2xstepmom's and SnglDad's authoritarian role based comprehension of interpersonal relationships probably explains why their own failed at some point.

wake up people! early teens, 200 years ago could sign contracts and own land(well the guys). now the girls can own land but neither of us can even decide when to wipe our asses until 18,21 sometimes 25. grouping 15-21 in with tweens or children is not a good thing. it only creates adult children.

2) consider starting the pill or shot. Even if you dont intend it; it can happen. use a condom and or plan B and you will be safer than 90% of the however olds(at that time). the pill will give you regular periods. being on it doesn't have to be because you want to have sex, but it wont hurt if you are and do.

mayamay's picture
mayamay

John 06--refreshing perspective! I am particularly interested in the assertion that treating 15-21 year olds like children creates adult children. Could you expand on that?

2xstepmom's picture
2xstepmom

Both of my children have thanked me many times for the rules that were established for them as children. Treating childern like adults robs them of their childhoods. My now 33 y/o son chose not to have a serious relationship until he was nearly 20, he has been married for 8 1/2 years, did not have a child until he was nearly 32 and has a Master's degree. My 27 y/o daughter is in college and has no children.
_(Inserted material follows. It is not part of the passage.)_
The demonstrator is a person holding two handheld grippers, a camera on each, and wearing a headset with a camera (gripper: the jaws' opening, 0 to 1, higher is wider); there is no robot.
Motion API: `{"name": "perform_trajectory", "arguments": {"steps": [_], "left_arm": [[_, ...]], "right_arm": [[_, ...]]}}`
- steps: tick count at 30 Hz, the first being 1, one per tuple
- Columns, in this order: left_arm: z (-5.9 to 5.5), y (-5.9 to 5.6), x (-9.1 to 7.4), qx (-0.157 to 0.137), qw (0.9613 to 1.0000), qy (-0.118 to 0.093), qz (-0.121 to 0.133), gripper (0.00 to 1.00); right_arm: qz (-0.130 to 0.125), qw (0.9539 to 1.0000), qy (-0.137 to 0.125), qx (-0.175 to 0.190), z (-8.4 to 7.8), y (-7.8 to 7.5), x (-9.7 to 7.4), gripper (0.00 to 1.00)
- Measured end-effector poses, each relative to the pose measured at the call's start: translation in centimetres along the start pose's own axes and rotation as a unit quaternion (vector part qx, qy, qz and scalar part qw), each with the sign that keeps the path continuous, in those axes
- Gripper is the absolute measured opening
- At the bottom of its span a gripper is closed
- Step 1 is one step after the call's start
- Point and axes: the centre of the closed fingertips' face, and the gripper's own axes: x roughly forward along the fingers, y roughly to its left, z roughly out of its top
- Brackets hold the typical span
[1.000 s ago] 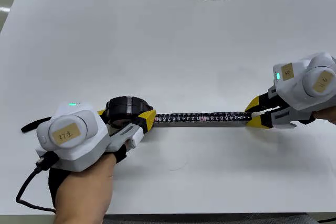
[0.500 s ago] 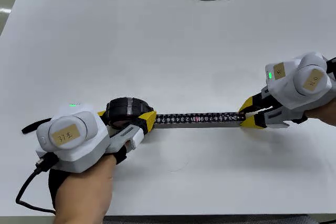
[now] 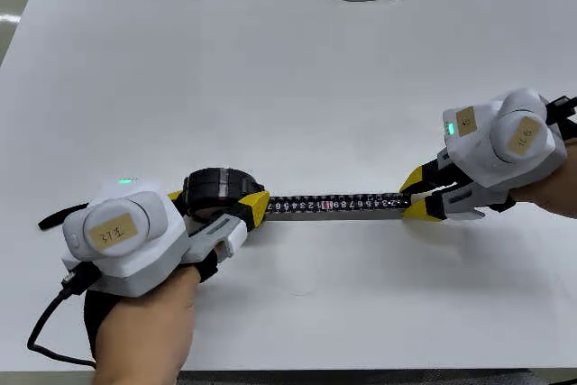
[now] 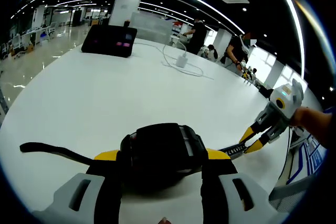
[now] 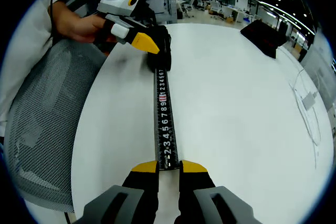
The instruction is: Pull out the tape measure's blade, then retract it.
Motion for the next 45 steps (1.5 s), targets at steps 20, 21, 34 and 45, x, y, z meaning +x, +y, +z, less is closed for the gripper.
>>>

Clearly this shows successful parenting and my ability to reply to the issues raised in this post. Saying that a 15 y/o deserves to be treated like an adult would be irresponsible.

John06's picture
John06

I keep way over shooting the character limit in my own words/experiences so instead of spam the board with complex theory condensed into 1000 characters

check scholarly articles for "authoritarian partnering and low self worth/esteem" there is a good correlation... which doesn’t imply(or deny) causation but it’s a pretty serious chance to gamble with even if its 50% as bad as indicated.

also see schizotypal disorder (the causes can be rigid formal, authoritarian parenting) and borderline personality disorder (later are moderate to extreme cases)… another phrase to check is “raising healthy individuals”

John06's picture
John06

maslow's hierarchy is a good list for what a self actualized adult needs. many explanations available on Google. I know another shrink did a table of developmental needs but my book is on loan to a friend and its been a few years since that class but the consequences of failure were covered pretty intensely for a basic class.

if you impose your own fears of what your child can and cant do and let it override what they believe they are ready to handle once they are at the stage they start thinking for themselves this creates a mistrust of parents because the teen sees when they get it wrong but parents are not always willing to admit wrong and cover with phrases like "my house"
teens arnt always right but denying their right to have the issue explained on a rational level keeps them dependent.

John06's picture
John06

they cant learn ration and are reliant on the parents arbitrary ration many times based on fear of bad things happening to their little kid.

off the top of my head no way fully balanced or coherent statement, but check it out for yourself or if you want to listen argue or debate ideas we can find a better medium

I apologize for the lack of punctuation im seeing in the above. wrote it kind of quick and was more worried about not taking too many posts.

John06's picture
John06

in your opinion and some 15y/os shouldn't be. i know some 30 year olds who shouldn't be and am young enough to remember the last time i had a friends that age. some could be put into an apartment and school/work and do fine. others would have faired like the un employed 30year old.

point is black and white parenting has black and white consequences. denying its ever wrong or can be too much is just as much a logical fallacy as saying all 15year olds can handle adult hood.

it also robs children of their child hood to expect them to be workaholics/meet all your demands at the cost of self actualization and building trust in their own abilities.... tapered authority with evaluation of individual teens abilities and bias in observers observations.

history doesn't state that empires fell apart because 13y/os could once own property and sign contracts.